I don't think Bonkers Babs was bisexual.  I think she was a lesbian who was obsessed with Jim Gordon, and one can be obsessed with someone without being sexually attracted to him.

To wrap up this side turn, despite their best and commendable efforts it looks a bit like Gotham is relying on stereotypes for their gay characters: for men, the mother-dominated, weak figures, for women, the crazed, criminal figures.  It will be interesting to see where and how things develop.

In the negative side, sometimes things on Gotham can be a bit repetitive.  There's the aforementioned 'Bruce gets abducted' bit.  Then there's the constant barrage of attacks at the Gotham City Police Headquarters.  The GCPD HQ has been attacked at least four times (the Maniax, the Electrocutioner, the Executioner, and the Mad Monks of Galavan).  You'd think the GCPD would learn by now that it is highly under-protected.

On a more serious note, one thing that continues to bother me, to trouble me, and to make me wary about Gotham is the extreme level of violence on the show.  We've seen stabbings, beheadings, people shot point blank, blood everywhere, people having their faces removed and then stapled back.  I understand there has to be some level of violence on a show like Gotham, that takes place in a world overrun with darkness and crime.
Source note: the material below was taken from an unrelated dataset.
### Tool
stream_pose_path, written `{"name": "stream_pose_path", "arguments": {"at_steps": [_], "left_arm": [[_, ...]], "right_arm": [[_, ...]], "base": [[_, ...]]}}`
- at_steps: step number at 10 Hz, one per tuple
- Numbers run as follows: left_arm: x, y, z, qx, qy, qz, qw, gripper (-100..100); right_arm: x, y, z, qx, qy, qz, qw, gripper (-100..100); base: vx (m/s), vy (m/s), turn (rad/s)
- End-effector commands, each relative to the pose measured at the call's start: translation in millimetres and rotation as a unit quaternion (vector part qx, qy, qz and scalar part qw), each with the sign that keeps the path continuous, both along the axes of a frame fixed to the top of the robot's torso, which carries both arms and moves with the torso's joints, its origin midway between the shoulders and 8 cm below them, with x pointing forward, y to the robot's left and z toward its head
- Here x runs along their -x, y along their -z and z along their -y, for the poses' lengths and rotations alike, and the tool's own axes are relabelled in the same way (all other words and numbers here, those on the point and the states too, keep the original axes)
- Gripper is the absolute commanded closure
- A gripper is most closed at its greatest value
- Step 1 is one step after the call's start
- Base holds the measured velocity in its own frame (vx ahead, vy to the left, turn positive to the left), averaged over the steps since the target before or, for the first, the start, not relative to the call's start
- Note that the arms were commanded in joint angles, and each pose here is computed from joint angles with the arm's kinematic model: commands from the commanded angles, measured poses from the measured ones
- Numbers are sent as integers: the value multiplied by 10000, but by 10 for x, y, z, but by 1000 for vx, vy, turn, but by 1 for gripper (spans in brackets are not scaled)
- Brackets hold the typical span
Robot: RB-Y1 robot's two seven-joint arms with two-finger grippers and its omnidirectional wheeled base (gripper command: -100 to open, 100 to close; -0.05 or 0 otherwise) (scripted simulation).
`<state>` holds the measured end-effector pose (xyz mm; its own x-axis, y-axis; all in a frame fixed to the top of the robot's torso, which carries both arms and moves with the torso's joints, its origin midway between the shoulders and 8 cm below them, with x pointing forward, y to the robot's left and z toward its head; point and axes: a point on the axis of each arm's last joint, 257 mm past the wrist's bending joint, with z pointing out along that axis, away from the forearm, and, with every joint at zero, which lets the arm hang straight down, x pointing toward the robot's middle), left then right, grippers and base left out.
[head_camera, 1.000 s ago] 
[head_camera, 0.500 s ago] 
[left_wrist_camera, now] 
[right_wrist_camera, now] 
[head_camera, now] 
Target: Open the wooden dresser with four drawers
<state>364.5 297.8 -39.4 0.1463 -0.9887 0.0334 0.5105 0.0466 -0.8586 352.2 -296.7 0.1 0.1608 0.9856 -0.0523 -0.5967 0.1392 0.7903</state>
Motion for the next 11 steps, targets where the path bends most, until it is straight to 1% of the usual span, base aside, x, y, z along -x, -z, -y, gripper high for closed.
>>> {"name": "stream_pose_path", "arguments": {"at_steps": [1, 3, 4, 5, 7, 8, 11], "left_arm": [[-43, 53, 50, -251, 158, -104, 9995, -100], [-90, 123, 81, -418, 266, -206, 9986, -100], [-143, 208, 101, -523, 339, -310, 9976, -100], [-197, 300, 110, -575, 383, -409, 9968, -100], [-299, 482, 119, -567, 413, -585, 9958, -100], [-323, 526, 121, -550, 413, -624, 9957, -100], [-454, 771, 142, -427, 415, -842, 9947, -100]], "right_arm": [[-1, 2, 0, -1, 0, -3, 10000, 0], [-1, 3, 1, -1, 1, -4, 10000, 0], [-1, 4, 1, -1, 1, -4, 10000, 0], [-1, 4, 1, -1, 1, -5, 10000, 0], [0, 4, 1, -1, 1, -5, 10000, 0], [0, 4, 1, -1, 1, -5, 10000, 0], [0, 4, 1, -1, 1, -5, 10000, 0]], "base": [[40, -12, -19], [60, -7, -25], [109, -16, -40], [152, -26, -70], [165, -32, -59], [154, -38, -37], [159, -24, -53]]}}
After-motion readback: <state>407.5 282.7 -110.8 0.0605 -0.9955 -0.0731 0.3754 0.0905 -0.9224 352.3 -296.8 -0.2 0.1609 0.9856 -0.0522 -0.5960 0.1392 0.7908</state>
However, at times they go too far for my point of view.  Some of the beheadings, particularly a dock worker, to me was almost-ISIS like in both its graphic nature and delight in sadism.  Alice Tetch's death by being impaled was similarly gruesome.  Some of the violence, though perhaps not as graphic (such as when Kathryn gets stabbed in the hand and shortly after beheaded), is still highly disturbing to me.

Gotham sometimes goes overboard with how much it shows.  This has been a continuing problem, especially since when we saw a person literally explode.  I hope and urge Gotham to pull back from how it depicts the violence.  Sometimes less is more, and leaving things to the imagination works better versus showing us heads rolling or getting lopped off in really brutal ways.

Gotham Season Four has been highly successful in shaping the Batman mythos to new levels.  It has strong acting throughout, a lot of good stories going about, and its cinematography still remains among the very best on television.  I do strongly urge more restraint when it comes to how violence is shown, and would continue to advise parents that no one under 16 should watch Gotham, Batman or no Batman.

There's so much good within Gotham, but the graphic violence continues to be a source of trouble and worry.